ON JUNE 15, 1993, in the midst of a great public debate in the U.S., the FDA Dietary Supplement Task Force published a report which actually said, “. . .what steps are necessary to ensure that the existence of dietary supplements on the market does not act as a disincentive for drug development?”

Our Canadian brothers and sisters seem to be headed towards the same buzzsaw that America did in 1993, when FDA wanted to make most dietary supplements into prescription drugs. Using history as a guide, it is clear that Health Ministers in Canada have followed the FDAs lead for years now.

In 1997, an extraordinary exchange about the banning of Melatonin – and dietary supplements in general – took place between Dr. Grant Hill, a physician and an MP who served Macleod from 1993-2004, and Health Minister David Dingwall. Dr. Hill strongly challenged the wisdom of the government’s ban on melatonin and other natural products and told those present “Canada’s health police are taking away many Canadians’ opportunities for natural herbs and vitamins without any evidence of their harm.” Stated Dr. Hill, “I would like to ask the health minister if he could reverse the onus so that his health police would have to produce evidence of harm before they take away those products that Canadians want.”

He hammered incessantly on the Health Minister and insisted that Health Canada respect the rights of consumers. “Melatonin,” he said, “is a natural hormone produced by the body. The health police have decided it is to be banned in Canada. If melatonin is harmful, then produce the evidence that it should be banned. However, if there is no evidence, why not let well informed consumers decide for themselves here in Canada?”

Health Minister David Dingwall, however, didn’t see it that way and his response reflected the philosophy of “the Canadian Nanny state,” where “government knows best.” Said Dingwall, “I think the member has the answer backwards. The onus is on the importer and on the manufacturer of the product to prove to Canadians and to the regulator beyond a shadow of a doubt that the product to come on the market is safe. That is the fundamental raison d’être of Health Canada, to ensure that all products that come on the market are safe for Canadians.”

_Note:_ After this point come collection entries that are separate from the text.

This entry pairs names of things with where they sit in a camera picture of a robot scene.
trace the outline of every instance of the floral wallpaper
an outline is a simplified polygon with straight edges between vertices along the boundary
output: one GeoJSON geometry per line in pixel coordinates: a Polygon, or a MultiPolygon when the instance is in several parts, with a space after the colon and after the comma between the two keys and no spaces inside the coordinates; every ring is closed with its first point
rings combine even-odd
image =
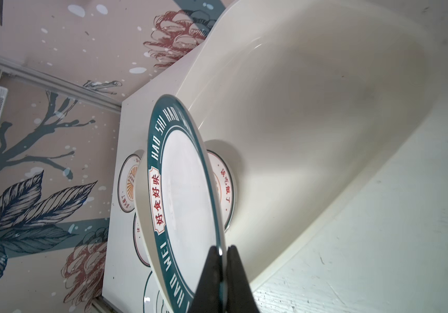
{"type": "Polygon", "coordinates": [[[5,3],[0,56],[122,101],[202,43],[232,1],[5,3]]]}
{"type": "Polygon", "coordinates": [[[120,116],[0,85],[0,312],[89,310],[102,290],[120,116]]]}

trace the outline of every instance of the scratch on table
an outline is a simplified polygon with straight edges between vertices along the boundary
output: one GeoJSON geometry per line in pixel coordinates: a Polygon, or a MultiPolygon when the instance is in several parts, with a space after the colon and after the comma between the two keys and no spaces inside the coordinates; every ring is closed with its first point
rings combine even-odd
{"type": "Polygon", "coordinates": [[[334,293],[335,297],[337,297],[339,299],[339,301],[347,307],[347,304],[344,301],[342,301],[341,297],[339,297],[339,294],[334,290],[334,288],[332,287],[332,285],[330,285],[330,283],[328,281],[327,281],[327,285],[328,285],[328,287],[330,287],[330,289],[334,293]]]}

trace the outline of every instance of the orange sunburst pattern
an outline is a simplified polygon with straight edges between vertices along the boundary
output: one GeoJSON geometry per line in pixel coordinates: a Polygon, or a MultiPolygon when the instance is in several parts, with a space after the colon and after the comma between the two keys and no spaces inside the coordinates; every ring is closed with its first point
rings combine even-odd
{"type": "Polygon", "coordinates": [[[138,165],[134,165],[134,166],[132,166],[132,168],[128,172],[128,177],[127,177],[127,196],[128,196],[128,199],[130,199],[130,200],[133,200],[133,184],[134,184],[134,181],[135,181],[135,174],[137,173],[137,168],[138,167],[139,167],[138,165]]]}

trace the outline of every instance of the red flower
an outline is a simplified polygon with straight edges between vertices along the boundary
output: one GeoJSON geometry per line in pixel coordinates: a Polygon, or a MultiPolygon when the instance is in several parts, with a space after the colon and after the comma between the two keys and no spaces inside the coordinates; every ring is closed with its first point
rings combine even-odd
{"type": "Polygon", "coordinates": [[[161,63],[154,67],[166,69],[186,53],[201,44],[214,26],[215,20],[203,11],[168,11],[154,18],[154,41],[145,41],[149,56],[161,63]]]}
{"type": "Polygon", "coordinates": [[[100,296],[106,261],[107,228],[97,229],[78,242],[66,260],[61,274],[66,278],[66,289],[71,289],[64,297],[74,306],[87,302],[85,311],[90,309],[92,299],[100,296]]]}

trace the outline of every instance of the round plate
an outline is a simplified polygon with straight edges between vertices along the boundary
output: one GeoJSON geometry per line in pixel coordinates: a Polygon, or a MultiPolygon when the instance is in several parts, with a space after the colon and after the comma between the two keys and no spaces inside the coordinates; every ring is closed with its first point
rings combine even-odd
{"type": "Polygon", "coordinates": [[[158,276],[175,313],[195,295],[208,250],[226,259],[214,174],[197,127],[177,98],[161,96],[149,124],[147,179],[158,276]]]}
{"type": "Polygon", "coordinates": [[[213,151],[207,150],[208,159],[212,165],[215,183],[217,185],[217,198],[221,204],[222,222],[224,230],[229,227],[234,210],[234,184],[233,176],[222,158],[213,151]]]}
{"type": "Polygon", "coordinates": [[[144,243],[142,242],[142,231],[140,231],[140,223],[136,213],[133,214],[133,245],[139,260],[142,264],[149,267],[149,259],[144,248],[144,243]]]}
{"type": "Polygon", "coordinates": [[[149,273],[144,286],[143,313],[171,313],[168,306],[165,305],[156,280],[152,276],[154,276],[153,272],[149,273]]]}
{"type": "Polygon", "coordinates": [[[139,162],[140,157],[137,154],[130,154],[123,162],[118,178],[118,202],[120,208],[127,213],[135,209],[133,189],[139,162]]]}

“Beyond a shadow of a doubt?” Is this Health Canada’s policy with regard to pharmaceutical medicines also?

No.

Still, more than a decade later, this fundamental policy choice by Health Canada still stands – and the agency is looking to expand its power to regulate dietary supplements even further in Canada.

Evidently, the libertarian users of dietary supplements threaten the bureaucratic notions of control – and so the Canadian government is fighting back. Consumer and Health Advocates, however, worry that C-51 is designed to limit their medical freedom of choice and ensure that once and for all, pharmaceutical dominance over healthcare in Canada will be the law of the land.

If C-51 passes, they may be correct.